→ What to do
Find all lines below containing the string "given" and return them.

→ Stored items from a collection
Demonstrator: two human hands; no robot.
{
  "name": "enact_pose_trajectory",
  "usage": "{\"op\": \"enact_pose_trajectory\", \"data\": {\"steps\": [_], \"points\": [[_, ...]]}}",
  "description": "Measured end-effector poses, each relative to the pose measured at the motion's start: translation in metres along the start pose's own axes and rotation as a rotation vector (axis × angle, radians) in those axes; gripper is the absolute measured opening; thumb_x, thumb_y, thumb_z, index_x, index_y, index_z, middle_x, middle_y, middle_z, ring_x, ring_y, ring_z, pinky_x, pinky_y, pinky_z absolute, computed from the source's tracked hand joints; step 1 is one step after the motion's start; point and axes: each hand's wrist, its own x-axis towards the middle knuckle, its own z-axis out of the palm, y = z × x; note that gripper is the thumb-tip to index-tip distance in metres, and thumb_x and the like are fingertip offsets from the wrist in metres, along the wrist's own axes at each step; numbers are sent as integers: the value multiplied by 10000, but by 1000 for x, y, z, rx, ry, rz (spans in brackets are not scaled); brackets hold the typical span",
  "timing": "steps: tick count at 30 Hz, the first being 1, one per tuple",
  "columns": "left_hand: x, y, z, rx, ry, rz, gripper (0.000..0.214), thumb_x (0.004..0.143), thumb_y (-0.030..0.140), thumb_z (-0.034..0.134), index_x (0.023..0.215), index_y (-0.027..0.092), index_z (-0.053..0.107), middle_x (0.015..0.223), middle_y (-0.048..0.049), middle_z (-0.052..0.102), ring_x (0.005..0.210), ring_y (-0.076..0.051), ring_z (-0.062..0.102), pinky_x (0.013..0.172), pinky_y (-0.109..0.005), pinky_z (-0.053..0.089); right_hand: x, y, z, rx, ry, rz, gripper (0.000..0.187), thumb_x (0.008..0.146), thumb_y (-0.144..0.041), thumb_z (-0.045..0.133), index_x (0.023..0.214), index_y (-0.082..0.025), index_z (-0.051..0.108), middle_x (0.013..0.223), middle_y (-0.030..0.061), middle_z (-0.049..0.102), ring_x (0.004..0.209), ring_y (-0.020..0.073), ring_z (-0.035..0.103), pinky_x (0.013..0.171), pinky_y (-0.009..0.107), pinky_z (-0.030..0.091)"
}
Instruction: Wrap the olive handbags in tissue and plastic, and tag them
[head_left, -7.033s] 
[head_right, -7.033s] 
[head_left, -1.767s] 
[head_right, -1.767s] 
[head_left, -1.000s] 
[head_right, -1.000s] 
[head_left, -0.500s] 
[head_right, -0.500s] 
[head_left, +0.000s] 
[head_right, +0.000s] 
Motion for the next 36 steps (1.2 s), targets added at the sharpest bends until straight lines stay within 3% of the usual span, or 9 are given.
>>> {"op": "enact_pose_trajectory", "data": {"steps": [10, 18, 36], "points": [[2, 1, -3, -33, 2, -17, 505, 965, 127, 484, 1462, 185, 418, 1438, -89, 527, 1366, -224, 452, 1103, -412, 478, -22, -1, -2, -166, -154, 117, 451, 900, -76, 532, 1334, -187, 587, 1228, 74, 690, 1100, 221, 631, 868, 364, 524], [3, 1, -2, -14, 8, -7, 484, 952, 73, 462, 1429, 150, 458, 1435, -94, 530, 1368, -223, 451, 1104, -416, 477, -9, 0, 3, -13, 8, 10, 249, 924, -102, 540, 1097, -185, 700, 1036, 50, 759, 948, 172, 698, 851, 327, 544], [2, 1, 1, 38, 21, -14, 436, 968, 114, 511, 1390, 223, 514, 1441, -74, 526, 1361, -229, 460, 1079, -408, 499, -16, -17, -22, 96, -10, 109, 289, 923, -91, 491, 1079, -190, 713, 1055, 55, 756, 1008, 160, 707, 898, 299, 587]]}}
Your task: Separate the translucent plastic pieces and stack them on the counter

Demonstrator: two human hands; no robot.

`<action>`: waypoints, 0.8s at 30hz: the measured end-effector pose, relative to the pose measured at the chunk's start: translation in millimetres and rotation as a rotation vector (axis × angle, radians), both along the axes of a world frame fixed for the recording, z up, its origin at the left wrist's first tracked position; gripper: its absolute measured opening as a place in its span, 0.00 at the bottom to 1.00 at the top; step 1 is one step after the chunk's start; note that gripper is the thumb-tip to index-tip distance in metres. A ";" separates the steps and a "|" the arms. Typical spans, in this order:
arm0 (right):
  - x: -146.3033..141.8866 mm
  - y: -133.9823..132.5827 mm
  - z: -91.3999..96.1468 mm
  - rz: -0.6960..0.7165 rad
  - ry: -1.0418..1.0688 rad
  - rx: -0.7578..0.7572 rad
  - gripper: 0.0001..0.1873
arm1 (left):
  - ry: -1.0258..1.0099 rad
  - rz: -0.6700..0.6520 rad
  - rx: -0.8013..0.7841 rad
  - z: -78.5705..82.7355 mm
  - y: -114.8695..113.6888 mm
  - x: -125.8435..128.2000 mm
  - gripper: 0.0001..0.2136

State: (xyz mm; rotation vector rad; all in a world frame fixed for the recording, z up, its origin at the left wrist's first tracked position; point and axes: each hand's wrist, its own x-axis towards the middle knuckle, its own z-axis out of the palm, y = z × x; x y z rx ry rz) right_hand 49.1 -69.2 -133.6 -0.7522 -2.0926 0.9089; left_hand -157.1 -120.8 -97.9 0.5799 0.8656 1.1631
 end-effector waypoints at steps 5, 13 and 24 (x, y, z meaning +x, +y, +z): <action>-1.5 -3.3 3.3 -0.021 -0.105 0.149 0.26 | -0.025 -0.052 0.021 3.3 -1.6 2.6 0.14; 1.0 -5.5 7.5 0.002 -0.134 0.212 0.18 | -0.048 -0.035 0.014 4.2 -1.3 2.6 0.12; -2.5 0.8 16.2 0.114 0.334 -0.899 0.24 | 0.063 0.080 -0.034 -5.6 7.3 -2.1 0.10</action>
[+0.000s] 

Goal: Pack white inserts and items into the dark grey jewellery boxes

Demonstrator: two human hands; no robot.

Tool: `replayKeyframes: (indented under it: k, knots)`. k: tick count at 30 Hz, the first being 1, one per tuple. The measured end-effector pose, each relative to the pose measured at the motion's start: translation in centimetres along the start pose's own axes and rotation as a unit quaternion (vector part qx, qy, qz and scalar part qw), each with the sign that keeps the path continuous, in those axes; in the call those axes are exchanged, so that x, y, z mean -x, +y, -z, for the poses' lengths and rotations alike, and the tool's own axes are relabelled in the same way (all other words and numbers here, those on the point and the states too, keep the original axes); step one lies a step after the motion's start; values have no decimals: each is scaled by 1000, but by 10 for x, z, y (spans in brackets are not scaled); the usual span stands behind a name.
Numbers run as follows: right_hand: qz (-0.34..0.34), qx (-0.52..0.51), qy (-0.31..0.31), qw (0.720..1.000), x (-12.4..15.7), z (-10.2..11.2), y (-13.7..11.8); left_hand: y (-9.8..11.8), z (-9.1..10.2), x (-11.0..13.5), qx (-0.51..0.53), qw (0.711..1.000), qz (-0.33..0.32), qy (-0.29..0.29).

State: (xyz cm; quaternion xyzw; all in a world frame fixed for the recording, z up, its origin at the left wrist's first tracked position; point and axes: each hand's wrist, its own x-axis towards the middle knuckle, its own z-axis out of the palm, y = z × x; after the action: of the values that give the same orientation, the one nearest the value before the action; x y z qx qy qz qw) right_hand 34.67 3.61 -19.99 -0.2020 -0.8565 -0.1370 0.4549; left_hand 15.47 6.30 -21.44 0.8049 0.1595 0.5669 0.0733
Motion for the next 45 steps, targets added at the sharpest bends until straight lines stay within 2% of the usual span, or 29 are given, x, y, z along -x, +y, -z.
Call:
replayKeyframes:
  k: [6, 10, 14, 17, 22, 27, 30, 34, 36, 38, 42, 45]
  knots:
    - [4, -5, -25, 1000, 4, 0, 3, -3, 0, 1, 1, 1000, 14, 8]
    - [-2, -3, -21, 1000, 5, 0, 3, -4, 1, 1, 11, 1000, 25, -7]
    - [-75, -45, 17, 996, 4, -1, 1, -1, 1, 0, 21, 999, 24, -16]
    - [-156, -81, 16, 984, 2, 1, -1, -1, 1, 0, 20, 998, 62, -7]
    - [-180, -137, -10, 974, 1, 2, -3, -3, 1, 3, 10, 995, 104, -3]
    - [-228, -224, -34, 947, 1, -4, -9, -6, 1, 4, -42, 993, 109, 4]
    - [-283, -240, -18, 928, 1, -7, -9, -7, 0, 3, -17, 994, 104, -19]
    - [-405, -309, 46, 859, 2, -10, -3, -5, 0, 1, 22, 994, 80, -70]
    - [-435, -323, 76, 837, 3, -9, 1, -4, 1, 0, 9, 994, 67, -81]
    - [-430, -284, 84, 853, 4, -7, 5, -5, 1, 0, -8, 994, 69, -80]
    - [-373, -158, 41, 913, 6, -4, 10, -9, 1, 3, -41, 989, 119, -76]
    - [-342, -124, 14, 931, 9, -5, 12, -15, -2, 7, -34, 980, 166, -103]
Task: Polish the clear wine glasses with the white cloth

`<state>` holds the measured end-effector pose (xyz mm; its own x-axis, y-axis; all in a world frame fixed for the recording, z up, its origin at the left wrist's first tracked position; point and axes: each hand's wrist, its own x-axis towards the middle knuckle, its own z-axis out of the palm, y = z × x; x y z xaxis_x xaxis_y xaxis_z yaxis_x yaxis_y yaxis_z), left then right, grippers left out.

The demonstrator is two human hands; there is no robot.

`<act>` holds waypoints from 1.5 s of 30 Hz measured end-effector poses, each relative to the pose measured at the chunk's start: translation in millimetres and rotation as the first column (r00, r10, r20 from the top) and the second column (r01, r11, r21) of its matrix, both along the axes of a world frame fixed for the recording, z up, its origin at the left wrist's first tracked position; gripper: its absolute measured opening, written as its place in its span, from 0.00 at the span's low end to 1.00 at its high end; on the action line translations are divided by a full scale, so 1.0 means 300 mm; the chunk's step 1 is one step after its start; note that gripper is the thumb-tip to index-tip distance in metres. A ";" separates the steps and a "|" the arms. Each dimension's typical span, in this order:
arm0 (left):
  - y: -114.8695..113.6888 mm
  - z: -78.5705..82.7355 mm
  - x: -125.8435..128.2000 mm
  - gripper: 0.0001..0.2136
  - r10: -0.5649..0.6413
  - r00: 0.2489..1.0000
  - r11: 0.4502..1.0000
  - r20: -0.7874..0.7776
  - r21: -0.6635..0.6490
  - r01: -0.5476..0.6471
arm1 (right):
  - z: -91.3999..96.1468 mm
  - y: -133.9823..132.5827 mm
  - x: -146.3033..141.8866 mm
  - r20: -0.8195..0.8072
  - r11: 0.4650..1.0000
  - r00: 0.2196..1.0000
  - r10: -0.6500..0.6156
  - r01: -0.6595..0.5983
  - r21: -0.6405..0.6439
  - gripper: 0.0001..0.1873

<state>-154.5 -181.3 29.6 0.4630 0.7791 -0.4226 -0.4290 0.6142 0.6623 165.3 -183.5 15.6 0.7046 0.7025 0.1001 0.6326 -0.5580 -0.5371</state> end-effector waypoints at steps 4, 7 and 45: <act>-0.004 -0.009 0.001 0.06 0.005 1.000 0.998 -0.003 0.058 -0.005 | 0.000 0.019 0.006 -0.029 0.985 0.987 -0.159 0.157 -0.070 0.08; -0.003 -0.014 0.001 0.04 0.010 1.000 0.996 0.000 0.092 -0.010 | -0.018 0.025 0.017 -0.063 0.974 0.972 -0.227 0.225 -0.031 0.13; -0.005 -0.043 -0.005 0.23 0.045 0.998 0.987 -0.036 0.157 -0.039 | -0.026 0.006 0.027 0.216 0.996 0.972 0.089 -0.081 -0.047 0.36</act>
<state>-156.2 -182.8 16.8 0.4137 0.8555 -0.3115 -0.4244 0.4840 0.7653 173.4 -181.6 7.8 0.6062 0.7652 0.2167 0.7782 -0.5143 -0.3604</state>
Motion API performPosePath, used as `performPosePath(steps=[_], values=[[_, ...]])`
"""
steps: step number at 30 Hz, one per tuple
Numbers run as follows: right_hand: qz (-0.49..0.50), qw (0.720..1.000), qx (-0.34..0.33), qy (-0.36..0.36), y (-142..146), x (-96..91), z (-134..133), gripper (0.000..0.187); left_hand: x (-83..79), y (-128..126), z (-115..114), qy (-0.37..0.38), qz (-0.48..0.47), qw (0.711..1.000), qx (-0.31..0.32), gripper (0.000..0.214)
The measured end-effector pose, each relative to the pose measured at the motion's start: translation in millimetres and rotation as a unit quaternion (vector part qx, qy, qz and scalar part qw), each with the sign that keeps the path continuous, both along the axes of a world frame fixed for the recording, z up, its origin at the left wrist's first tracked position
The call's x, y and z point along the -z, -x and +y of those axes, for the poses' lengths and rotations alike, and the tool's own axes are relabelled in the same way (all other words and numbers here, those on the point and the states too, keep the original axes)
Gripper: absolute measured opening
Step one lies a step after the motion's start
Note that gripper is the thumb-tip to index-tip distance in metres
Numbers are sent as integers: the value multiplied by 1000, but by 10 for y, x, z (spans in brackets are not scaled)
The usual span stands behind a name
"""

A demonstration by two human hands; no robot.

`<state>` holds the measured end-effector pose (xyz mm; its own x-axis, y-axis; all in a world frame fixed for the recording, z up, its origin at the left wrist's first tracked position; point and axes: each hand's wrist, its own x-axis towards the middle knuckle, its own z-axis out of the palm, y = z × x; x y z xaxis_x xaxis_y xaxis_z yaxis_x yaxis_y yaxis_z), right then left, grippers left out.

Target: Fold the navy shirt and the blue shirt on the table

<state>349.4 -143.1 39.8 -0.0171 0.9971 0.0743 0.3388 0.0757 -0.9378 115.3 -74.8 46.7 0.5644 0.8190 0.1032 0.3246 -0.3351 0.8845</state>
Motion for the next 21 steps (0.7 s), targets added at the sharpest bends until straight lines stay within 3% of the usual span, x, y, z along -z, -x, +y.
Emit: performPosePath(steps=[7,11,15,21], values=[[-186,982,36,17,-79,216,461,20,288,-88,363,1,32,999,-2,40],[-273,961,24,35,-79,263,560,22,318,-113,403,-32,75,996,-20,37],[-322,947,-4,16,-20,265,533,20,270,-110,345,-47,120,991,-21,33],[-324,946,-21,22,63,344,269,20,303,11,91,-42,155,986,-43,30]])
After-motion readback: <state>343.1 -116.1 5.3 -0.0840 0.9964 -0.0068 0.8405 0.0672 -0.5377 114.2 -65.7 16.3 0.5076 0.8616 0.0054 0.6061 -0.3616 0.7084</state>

→ Exercise answer
Motion for the next 36 steps (1.2 s), targets added at the sharpest bends until straight lines stay within 3% of the usual span, or 9 are given.
Motion for the next 45 steps, targets added at the sharpest bends until straight lines stay within 2% of the usual span, or 29 are given, x, y, z along -x, +y, -z.

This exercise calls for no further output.